The Winner's Curse: Why it Happens and What to Do About It
Maximum Likelihood Estimates are not especially good point estimates
Table of Contents
Introduction
Imagine we’ve run an A/B test to figure out which subject line is the best at making people open emails. This test involves ten different subject lines, each of which is sent to 1,000 people. The results are shown below.
Variant | Opens | People | Open Rate |
---|---|---|---|
A | 10 | 1000 | 1% |
B | 30 | 1000 | 3% |
C | 50 | 1000 | 5% |
D | 70 | 1000 | 7% |
E | 90 | 1000 | 9% |
F | 110 | 1000 | 11% |
G | 130 | 1000 | 13% |
H | 150 | 1000 | 15% |
I | 170 | 1000 | 17% |
J | 190 | 1000 | 19% |
Of course, if we actually observed results in such a clear pattern we would be deeply suspicious. But you can imagine we’ve simply labeled the variants in ascending order of observed performance; the perfect spacing is irrelevant to the point of this post; all that matters is there is some spread in observed performance.
When we plug these results into my A/B testing calculator, we see that most of these comparisons are statistically significant. For example, although there is no stat sig difference between variants I and J, or between H and J, there is between G and J, and between F and J, and so forth. Certainly J is one of the best variants, if not the best. Similarly, A is clearly one of the worst variants, if not the worst.

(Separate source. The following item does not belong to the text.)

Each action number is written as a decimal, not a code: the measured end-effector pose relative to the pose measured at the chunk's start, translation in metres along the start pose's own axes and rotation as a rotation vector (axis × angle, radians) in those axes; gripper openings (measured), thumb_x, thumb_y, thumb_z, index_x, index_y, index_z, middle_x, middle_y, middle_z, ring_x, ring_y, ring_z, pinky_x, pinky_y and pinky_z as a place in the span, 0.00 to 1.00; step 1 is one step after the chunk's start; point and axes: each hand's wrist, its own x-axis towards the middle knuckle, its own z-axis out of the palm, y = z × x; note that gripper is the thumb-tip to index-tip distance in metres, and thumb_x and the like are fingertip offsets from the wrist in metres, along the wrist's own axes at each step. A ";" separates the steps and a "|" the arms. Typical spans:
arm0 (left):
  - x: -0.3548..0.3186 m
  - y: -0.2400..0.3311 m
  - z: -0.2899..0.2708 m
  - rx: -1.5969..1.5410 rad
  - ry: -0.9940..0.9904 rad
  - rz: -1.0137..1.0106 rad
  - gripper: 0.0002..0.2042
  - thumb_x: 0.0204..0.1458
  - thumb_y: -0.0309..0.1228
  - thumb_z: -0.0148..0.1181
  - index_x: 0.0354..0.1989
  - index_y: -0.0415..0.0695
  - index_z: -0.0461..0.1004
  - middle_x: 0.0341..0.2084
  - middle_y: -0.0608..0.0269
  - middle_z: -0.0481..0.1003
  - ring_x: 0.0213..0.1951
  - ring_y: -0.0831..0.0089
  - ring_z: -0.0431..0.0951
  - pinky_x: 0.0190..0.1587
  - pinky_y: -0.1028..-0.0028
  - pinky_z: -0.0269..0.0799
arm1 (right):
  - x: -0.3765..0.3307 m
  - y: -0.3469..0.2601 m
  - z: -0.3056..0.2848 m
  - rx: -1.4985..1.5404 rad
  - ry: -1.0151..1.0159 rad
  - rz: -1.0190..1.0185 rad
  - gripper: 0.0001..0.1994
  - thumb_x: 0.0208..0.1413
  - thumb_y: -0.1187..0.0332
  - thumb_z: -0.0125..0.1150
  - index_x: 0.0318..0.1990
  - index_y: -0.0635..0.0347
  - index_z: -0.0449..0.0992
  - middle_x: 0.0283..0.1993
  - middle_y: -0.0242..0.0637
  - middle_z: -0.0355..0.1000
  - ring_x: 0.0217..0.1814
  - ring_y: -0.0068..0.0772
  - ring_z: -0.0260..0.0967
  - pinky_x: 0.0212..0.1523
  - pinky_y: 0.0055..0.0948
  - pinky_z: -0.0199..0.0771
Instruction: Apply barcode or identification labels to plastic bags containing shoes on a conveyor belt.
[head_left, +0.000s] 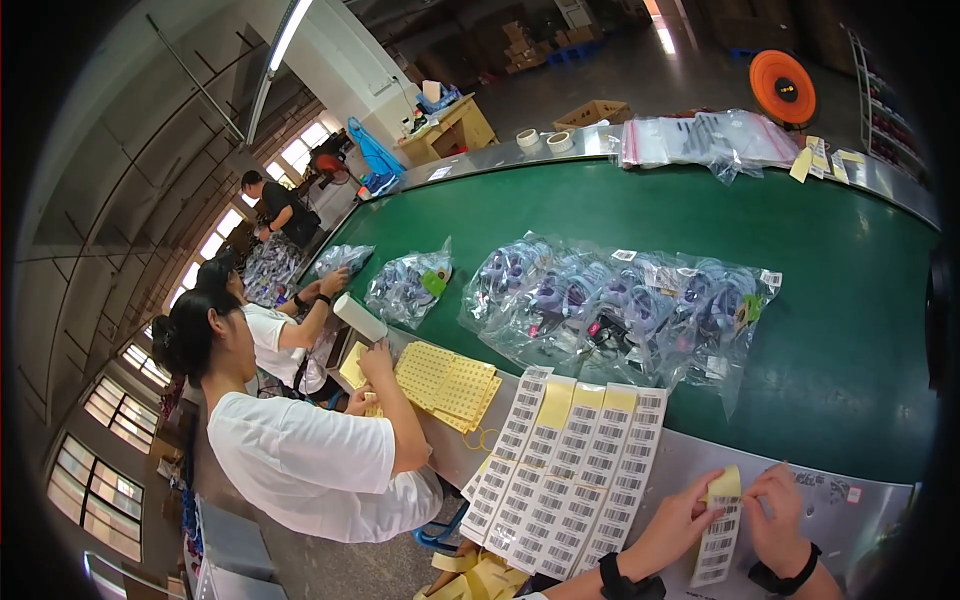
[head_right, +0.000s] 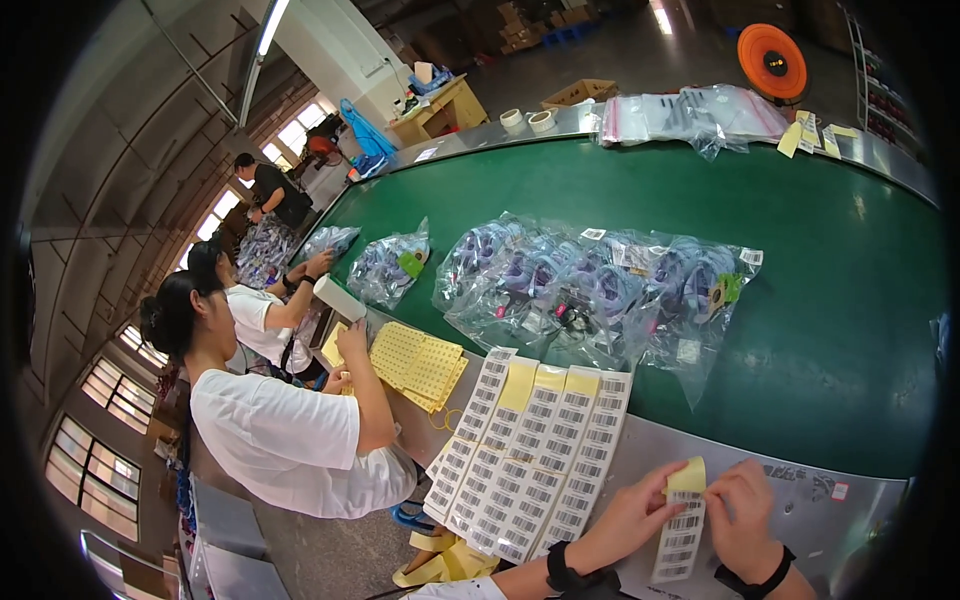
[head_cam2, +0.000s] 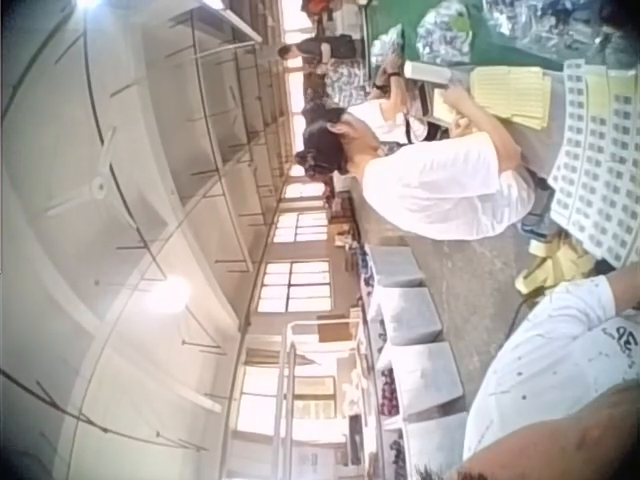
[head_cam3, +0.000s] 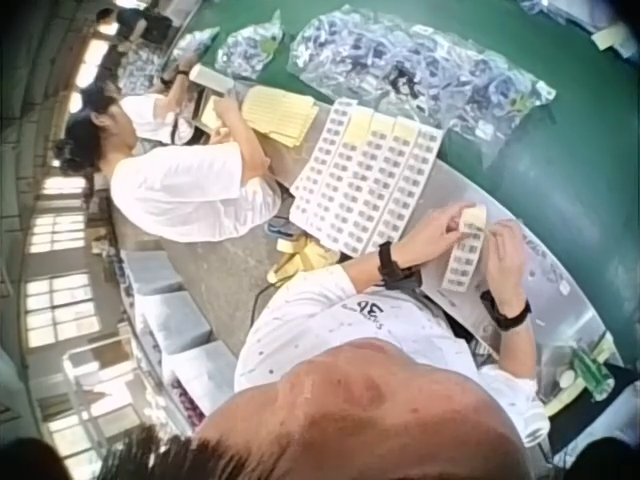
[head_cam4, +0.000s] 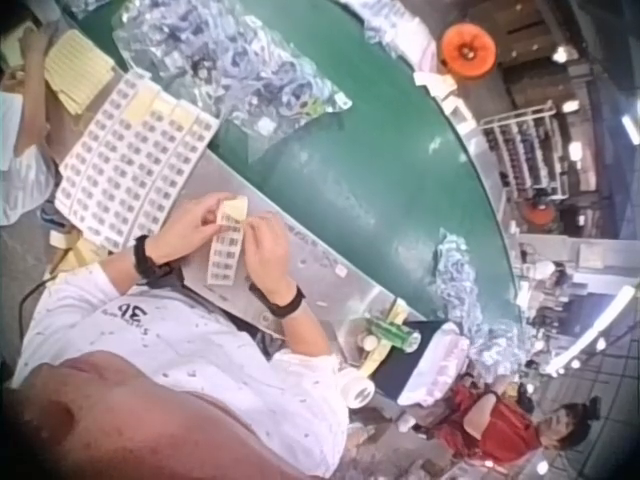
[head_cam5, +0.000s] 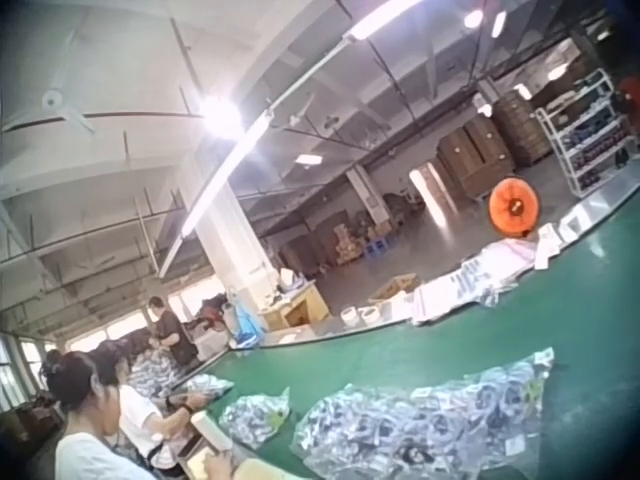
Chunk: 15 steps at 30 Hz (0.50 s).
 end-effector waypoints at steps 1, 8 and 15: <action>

If we were to declare variant J “the winner”, and use it for all emails going forward, what kind of open rate might we expect? The maximum likelihood estimate is simply the observed open rate: 19%. Is that the best prediction of future performance? Well, I can virtually guarantee the performance will be worse than 19%, a phenomenon known as the Winner’s Curse. In this post, we discuss why the Maximum Likelihood Estimate actually does not work very well as a point estimate when we have several experiment groups.
Regression to the Mean
The Winner’s Curse is also known as “regression to the mean”, a phenomenon originally studied by Sir Francis Galton in the 1800s in the context of human stature. Galton observed that tall parents tended to have shorter children—not short, but shorter than the parents. And short parents tended to have taller children—not tall, but taller than the parents. He coined the term “regression to the mean” to describe this phenomenon.
And it’s a good thing this phenomenon exists! Imagine it were the opposite, that tall parents had taller children, and short parents had shorter children. The human race would bifurcate in a few generations, which clearly does not happen. Regression to the mean is a stabilizing force in evolution.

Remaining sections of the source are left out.